Introduction: Cognitive decline is common and increases mortality risk in hemodialysis patients. Intradialytic interventions like cognitive training (CT) and exercise training (ET) may preserve cognitive function. Methods: We conducted a pilot randomized controlled trial of 20 hemodialysis patients to study the impact of 3 months of intradialytic CT (tablet-based brain games) (n = 7), ET (foot peddlers) (n = 6), or standard of care (SC) (n = 7) on cognitive function.
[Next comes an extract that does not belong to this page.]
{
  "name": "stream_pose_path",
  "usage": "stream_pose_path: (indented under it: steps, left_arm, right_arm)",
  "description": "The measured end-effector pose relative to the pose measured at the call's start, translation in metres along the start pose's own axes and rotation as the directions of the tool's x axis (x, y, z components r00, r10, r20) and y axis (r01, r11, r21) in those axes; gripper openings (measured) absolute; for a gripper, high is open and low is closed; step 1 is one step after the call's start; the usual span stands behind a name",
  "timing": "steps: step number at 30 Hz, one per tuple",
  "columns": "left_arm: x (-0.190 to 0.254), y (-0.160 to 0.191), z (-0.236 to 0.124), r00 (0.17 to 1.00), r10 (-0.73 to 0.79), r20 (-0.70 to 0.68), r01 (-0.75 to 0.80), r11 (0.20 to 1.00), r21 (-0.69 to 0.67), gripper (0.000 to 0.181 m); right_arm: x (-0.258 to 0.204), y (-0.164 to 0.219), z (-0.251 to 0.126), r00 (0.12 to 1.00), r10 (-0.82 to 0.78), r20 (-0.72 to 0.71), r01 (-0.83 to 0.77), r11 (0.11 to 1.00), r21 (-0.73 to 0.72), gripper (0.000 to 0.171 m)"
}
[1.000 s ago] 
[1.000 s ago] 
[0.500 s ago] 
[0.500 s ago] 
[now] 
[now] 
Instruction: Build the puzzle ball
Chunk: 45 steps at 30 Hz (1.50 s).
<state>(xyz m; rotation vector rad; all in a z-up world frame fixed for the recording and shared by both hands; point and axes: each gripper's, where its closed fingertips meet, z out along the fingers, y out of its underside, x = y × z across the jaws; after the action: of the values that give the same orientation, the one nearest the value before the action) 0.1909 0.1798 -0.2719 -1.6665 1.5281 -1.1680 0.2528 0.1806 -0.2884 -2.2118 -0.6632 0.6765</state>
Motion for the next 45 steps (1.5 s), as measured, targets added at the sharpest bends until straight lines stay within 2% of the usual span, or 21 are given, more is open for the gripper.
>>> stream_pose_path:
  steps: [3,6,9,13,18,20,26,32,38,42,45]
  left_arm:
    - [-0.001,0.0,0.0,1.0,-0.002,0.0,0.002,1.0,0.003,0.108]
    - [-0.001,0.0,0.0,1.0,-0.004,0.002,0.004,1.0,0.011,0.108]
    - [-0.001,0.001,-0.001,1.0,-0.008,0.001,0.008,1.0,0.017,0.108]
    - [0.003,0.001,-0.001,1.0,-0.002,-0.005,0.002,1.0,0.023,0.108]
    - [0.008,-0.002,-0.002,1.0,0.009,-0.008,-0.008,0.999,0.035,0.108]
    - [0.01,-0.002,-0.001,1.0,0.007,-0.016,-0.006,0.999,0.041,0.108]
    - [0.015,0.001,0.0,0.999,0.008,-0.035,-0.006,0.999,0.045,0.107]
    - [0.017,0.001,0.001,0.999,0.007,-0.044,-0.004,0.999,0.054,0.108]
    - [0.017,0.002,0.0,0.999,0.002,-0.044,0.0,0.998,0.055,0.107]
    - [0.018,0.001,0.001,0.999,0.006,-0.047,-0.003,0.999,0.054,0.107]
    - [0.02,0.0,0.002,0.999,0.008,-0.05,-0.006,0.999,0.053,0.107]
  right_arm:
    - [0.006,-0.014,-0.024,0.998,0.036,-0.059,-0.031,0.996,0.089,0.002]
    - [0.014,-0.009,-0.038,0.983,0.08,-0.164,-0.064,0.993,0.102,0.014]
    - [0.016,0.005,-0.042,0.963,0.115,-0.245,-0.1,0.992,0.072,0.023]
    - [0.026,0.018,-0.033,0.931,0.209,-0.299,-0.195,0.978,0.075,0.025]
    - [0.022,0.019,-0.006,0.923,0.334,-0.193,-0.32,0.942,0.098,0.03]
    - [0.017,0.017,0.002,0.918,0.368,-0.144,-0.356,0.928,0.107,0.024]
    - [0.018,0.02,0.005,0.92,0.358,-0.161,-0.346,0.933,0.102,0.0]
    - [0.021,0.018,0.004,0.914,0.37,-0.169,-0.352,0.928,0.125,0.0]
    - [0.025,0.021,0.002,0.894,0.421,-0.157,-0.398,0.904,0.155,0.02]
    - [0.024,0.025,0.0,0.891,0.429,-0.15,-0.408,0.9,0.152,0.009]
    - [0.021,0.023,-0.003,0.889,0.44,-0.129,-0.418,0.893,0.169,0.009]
Global cognitive function was measured by the Modified Mini Mental Status Exam (3MS), psychomotor speed was measured by Trail Making Tests A and B (TMTA and TMTB), and executive function was assessed by subtracting (TMTB − TMTA). Lower 3MS scores and slower TMTA and TMTB times reflected worse cognitive function. P values for differences were generated using analysis of variance, and 95% confidence intervals (CIs) and P values were generated from linear regression. Results: Patients with SC experienced a decrease in psychomotor speed and executive function by 3 months (TMTA: 15 seconds; P = 0.055; TMTB: 47.4 seconds; P = 0.006; TMTB − TMTA; 31.7 seconds; P = 0.052); this decline was not seen among those with CT or ET (all P > 0.05). Compared with SC, the difference in the mean change in 3MS score was −3.29 points (95% CI: −11.70 to 5.12; P = 0.42) for CT and 4.48 points (95% CI: −4.27 to 13.22; P = 0.30) for ET. Compared with SC, the difference in mean change for TMTA was −15.13 seconds (95% CI: −37.64 to 7.39; P = 0.17) for CT and −17.48 seconds (95% CI: −41.18 to 6.22; P = 0.14) for ET, for TMTB, the difference was −46.72 seconds (95% CI: −91.12 to −2.31; P = 0.04) for CT and −56.21 seconds (95% CI: −105.86 to −6.56; P = 0.03) for ET, and for TMTB – TMTA, the difference was −30.88 seconds (95% CI: −76.05 to 14.28; P = 0.16) for CT and −34.93 seconds (95% CI: −85.43 to 15.56; P = 0.16) for ET. Conclusion: Preliminary findings of our pilot study suggested that cognitive decline in psychomotor speed and executive function is possibly prevented by intradialytic CT and ET. These preliminary pilot findings should be replicated.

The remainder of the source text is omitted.